# Creating the Deep Learning Model

We will create a simple deep learning model for sentiment analysis. The dataset is from Kaggle.

## CHECK VERSIONS OF THE FOLLOWING:
 -  Python (some issues with v3.9 and above, no problems with v3.7 or v3.8)
 - Tensorflow (most ok, here we use v2.0.0)
 - Keras (testing v2.3.1, best v2.4.3)
 - NumPy (breaking issues above v1.19.5, using v1.19.2)
 - h5py (v2.10.0)

In [1]:
!python --version

Python 3.7.6


In [2]:
import tensorflow as tf
tf.__version__

'2.0.0'

In [3]:
import keras
keras.__version__

Using TensorFlow backend.


'2.3.1'

In [4]:
import numpy as np
np.__version__

'1.19.2'

In [15]:
import h5py
h5py.__version__

'2.10.0'

### Import libraries

In [5]:
import pandas as pd    # to read .csv files (data)
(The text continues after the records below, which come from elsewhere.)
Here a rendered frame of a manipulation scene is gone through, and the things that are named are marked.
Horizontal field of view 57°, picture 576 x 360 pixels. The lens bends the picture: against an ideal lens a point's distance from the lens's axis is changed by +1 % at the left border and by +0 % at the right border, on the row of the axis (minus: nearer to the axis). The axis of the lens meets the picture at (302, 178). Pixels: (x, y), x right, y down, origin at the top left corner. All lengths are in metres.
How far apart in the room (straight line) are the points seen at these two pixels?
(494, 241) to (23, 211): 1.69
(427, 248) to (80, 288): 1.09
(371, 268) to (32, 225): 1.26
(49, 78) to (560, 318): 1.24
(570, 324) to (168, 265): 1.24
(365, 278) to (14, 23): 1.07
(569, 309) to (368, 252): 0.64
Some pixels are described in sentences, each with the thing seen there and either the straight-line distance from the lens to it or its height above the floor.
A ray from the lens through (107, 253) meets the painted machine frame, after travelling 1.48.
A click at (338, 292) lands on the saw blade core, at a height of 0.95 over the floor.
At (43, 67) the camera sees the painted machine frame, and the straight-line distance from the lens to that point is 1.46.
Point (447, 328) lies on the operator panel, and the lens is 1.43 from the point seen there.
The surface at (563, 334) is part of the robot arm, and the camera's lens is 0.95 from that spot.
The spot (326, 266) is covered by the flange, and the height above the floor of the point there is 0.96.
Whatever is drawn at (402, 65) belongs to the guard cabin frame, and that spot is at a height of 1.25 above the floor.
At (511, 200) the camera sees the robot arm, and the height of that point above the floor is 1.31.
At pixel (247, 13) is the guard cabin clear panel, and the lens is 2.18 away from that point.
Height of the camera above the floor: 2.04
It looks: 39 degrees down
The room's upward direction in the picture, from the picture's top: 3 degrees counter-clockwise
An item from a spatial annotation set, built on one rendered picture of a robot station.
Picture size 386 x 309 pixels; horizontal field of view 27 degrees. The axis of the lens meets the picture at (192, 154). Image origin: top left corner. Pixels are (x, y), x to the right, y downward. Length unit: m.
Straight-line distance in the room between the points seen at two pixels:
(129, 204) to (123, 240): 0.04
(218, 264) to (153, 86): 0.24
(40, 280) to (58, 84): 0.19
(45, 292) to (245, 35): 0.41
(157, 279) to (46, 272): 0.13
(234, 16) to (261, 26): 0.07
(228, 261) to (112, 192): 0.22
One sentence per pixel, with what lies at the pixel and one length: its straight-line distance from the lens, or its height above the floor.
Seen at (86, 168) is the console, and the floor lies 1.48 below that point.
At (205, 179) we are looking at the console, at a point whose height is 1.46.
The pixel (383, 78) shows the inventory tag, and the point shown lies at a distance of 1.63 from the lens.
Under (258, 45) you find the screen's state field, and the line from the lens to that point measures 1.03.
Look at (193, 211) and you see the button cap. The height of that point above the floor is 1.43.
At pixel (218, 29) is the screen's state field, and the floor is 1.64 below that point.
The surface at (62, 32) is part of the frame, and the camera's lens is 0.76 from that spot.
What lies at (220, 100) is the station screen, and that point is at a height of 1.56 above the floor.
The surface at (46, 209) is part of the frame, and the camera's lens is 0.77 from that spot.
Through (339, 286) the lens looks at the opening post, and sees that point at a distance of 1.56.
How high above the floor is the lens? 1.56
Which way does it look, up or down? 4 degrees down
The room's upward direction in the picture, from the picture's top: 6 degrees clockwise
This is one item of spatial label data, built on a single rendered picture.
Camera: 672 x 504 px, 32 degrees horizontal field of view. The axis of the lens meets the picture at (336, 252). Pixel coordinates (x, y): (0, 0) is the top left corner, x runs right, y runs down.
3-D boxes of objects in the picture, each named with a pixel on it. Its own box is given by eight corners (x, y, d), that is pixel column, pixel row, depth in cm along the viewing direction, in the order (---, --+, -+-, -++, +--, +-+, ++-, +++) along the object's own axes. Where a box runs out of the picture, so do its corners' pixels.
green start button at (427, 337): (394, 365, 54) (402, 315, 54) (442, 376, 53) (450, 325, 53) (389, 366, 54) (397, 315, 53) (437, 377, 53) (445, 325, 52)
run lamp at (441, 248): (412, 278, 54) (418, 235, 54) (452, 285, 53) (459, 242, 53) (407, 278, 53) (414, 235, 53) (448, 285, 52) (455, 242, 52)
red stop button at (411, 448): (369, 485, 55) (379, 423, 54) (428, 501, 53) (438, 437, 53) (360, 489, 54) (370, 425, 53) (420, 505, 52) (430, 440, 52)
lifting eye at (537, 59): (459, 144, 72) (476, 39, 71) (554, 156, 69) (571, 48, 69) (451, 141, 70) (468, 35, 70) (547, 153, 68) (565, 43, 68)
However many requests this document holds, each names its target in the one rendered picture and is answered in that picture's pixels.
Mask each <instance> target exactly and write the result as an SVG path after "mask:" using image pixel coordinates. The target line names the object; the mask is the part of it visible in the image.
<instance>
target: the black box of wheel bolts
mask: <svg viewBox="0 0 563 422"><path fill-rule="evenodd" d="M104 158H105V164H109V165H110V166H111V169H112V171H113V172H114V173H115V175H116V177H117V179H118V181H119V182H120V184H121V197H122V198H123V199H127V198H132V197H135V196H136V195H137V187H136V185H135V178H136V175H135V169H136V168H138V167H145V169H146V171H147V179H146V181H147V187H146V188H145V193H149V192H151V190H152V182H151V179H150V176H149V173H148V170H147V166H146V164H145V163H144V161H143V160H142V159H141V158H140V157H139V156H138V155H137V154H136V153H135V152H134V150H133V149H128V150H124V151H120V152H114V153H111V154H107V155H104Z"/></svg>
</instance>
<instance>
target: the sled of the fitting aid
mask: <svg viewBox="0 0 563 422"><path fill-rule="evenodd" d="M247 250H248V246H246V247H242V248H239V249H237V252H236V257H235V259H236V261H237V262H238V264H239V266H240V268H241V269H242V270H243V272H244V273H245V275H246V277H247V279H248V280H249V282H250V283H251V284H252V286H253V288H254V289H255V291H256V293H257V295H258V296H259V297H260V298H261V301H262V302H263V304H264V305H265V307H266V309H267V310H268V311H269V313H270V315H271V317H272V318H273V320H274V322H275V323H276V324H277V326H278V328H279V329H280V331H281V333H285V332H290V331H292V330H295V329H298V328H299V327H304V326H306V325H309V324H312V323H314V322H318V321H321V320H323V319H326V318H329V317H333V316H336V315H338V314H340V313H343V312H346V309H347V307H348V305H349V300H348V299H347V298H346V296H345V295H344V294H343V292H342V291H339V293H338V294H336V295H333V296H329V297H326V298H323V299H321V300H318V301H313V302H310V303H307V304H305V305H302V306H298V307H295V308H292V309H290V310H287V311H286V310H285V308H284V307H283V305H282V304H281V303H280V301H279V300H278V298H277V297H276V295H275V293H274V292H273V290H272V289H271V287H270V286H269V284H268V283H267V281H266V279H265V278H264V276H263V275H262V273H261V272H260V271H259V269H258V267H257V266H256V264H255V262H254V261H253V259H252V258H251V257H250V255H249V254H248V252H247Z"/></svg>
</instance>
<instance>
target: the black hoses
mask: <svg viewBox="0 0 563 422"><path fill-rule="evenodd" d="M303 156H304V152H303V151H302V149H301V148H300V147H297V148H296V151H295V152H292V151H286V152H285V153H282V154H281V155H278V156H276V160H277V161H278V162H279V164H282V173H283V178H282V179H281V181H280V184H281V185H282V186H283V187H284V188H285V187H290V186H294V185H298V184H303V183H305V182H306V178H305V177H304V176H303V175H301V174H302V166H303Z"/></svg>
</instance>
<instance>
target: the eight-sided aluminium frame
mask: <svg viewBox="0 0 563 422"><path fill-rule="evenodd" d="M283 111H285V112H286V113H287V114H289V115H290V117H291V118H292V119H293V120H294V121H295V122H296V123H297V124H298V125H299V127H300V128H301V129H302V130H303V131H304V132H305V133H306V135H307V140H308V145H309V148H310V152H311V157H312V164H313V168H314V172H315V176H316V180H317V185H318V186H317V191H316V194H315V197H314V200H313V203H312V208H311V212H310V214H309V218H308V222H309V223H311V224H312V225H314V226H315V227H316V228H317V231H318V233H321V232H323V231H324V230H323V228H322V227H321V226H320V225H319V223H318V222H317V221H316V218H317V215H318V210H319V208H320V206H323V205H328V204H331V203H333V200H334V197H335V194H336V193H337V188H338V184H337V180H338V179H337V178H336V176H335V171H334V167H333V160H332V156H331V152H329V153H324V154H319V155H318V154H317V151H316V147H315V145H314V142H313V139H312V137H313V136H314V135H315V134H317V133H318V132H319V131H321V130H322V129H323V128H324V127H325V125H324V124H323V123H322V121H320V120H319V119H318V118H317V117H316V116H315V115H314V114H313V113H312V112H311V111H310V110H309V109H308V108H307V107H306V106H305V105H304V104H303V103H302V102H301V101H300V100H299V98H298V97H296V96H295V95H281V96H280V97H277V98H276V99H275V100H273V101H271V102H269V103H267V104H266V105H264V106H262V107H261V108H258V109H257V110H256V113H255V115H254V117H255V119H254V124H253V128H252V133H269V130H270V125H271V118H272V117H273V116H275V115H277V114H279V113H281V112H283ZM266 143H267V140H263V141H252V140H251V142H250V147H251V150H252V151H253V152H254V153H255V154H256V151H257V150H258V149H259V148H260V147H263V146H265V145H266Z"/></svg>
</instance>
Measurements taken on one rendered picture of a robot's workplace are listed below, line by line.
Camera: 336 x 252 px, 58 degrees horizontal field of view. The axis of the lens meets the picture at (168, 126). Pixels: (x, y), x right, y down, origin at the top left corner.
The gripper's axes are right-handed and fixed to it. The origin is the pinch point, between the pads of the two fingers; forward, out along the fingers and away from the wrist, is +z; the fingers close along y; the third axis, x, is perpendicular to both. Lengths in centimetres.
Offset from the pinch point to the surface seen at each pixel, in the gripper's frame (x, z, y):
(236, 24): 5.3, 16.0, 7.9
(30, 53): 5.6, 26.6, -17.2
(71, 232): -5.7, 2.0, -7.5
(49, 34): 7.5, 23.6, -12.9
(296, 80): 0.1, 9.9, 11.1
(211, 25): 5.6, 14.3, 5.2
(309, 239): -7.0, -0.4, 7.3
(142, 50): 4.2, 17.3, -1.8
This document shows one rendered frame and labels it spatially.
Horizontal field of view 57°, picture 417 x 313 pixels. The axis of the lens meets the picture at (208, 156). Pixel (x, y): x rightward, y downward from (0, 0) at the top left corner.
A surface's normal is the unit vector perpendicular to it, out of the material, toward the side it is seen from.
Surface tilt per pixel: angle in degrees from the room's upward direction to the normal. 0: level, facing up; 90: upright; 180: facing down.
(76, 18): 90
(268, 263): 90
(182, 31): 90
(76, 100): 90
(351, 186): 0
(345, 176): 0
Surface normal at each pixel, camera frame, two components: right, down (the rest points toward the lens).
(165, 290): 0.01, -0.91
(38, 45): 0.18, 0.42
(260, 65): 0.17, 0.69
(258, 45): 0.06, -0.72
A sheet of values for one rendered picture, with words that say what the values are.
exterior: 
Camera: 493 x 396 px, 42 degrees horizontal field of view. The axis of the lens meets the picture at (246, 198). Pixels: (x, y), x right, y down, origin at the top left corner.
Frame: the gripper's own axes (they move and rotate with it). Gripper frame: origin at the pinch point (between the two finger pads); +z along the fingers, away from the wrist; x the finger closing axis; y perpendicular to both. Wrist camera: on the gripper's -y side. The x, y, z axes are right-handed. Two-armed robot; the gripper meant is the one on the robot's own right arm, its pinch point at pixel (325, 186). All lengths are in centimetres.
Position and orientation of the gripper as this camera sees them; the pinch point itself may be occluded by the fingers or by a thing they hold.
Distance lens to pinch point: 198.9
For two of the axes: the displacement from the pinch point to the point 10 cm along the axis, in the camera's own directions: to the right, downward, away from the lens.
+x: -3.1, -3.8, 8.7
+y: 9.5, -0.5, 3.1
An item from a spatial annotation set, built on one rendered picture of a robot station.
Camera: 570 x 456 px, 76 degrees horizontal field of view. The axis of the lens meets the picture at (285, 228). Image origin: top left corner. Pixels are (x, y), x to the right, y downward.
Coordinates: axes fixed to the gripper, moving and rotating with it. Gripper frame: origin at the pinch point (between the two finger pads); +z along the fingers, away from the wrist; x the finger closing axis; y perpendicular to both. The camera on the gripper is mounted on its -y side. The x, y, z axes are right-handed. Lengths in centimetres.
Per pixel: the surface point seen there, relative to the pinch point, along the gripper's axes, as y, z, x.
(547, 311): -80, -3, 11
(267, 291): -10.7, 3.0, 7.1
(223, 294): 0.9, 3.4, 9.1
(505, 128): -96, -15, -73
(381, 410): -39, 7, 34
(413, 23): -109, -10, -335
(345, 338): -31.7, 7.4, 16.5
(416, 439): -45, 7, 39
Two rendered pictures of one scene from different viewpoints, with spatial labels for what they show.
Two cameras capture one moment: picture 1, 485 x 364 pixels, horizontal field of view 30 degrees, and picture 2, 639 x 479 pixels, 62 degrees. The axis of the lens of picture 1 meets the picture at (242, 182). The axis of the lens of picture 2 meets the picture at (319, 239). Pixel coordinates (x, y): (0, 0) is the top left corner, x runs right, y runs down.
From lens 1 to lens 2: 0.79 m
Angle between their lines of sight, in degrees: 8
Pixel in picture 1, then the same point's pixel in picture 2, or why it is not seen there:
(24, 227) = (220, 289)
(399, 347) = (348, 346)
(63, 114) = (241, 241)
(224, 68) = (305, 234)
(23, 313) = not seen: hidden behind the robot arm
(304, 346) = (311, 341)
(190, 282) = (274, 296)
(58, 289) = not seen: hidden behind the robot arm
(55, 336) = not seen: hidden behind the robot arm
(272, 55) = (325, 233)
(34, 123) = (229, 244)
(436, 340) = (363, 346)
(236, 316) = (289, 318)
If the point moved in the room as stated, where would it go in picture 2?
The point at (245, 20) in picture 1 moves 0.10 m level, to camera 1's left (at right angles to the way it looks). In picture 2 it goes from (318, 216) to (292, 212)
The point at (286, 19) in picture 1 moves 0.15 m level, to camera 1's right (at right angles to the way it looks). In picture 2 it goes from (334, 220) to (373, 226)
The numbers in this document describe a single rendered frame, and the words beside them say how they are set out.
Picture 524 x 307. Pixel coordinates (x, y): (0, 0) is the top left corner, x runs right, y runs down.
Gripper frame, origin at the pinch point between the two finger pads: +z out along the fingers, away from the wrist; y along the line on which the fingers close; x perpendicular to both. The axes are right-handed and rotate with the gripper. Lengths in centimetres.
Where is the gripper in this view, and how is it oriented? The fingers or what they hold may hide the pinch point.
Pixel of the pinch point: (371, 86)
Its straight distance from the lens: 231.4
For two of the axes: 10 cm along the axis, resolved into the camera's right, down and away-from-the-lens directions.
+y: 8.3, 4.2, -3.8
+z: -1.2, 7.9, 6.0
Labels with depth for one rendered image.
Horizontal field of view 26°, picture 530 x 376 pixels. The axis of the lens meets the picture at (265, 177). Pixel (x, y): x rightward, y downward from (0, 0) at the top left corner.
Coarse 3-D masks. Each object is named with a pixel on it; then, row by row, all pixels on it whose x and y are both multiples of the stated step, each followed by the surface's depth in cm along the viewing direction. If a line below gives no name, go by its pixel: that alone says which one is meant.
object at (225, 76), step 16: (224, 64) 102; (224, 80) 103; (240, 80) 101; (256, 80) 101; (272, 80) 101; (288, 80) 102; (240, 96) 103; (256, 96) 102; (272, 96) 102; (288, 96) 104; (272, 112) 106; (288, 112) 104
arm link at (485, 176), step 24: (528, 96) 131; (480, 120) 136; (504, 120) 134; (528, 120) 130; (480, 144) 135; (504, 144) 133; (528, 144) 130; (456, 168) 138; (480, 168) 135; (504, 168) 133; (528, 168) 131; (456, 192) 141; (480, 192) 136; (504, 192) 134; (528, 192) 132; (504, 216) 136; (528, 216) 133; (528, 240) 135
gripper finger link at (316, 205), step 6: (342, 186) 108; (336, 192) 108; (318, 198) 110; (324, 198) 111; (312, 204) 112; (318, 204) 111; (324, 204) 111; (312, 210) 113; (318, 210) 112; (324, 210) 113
# using Tensorflow for modeling
from tensorflow.keras.preprocessing.text import Tokenizer
from tensorflow.keras.preprocessing.sequence import pad_sequences
from tensorflow.keras.models import Sequential
from tensorflow.keras.layers import Dense, Embedding, LSTM, SpatialDropout1D

# model validation using train-test split
from sklearn.model_selection import train_test_split

import re    # to perform reg-ex on textual data

### Read in the data

In [6]:
data = pd.read_csv('Sentiment.csv') # use local path of data file

data.columns

Index(['id', 'candidate', 'candidate_confidence', 'relevant_yn',
       'relevant_yn_confidence', 'sentiment', 'sentiment_confidence',
       'subject_matter', 'subject_matter_confidence', 'candidate_gold', 'name',
       'relevant_yn_gold', 'retweet_count', 'sentiment_gold',
       'subject_matter_gold', 'text', 'tweet_coord', 'tweet_created',
       'tweet_id', 'tweet_location', 'user_timezone'],
      dtype='object')

### Clean and process the data

In [7]:
# prune the columns that we don't need

data = data[['text', 'sentiment']]
data.head()

Unnamed: 0,text,sentiment
0,RT @NancyLeeGrahn: How did everyone feel about...,Neutral
1,RT @ScottWalker: Didn't catch the full #GOPdeb...,Positive
2,RT @TJMShow: No mention of Tamir Rice and the ...,Neutral
3,RT @RobGeorge: That Carly Fiorina is trending ...,Positive
4,RT @DanScavino: #GOPDebate w/ @realDonaldTrump...,Positive


In [8]:
# remove unwanted characters via Regex

def clean_data(text):    # helper function
    text = text.lower()
    new_text = re.sub('[^a-zA-z0-9\s]', '', text)
    new_text = re.sub('rt', '', new_text)
    return new_text

data['text'] = data['text'].apply(clean_data) # clean the data

In [9]:
data.head()

Unnamed: 0,text,sentiment
0,nancyleegrahn how did everyone feel about the...,Neutral
1,scottwalker didnt catch the full gopdebate la...,Positive
2,tjmshow no mention of tamir rice and the gopd...,Neutral
3,robgeorge that carly fiorina is trending hou...,Positive
4,danscavino gopdebate w realdonaldtrump delive...,Positive


In [10]:
max_feats = 2000

tokenizer = Tokenizer(num_words=max_feats, split=' ')
tokenizer.fit_on_texts(data['text'].values)
# tokenize dataset
X = tokenizer.texts_to_sequences(data['text'].values)
# pad sequences
X = pad_sequences(X, 28)

# convert categorical data to indicator variables (dummies)
Y = pd.get_dummies(data['sentiment']).values

### Split data into train-test datasets (for model validation)

In [11]:
# split data 80:20 (80% training, 20% testing)
X_train, X_test, Y_train, Y_test = train_test_split(X, Y, test_size=0.2)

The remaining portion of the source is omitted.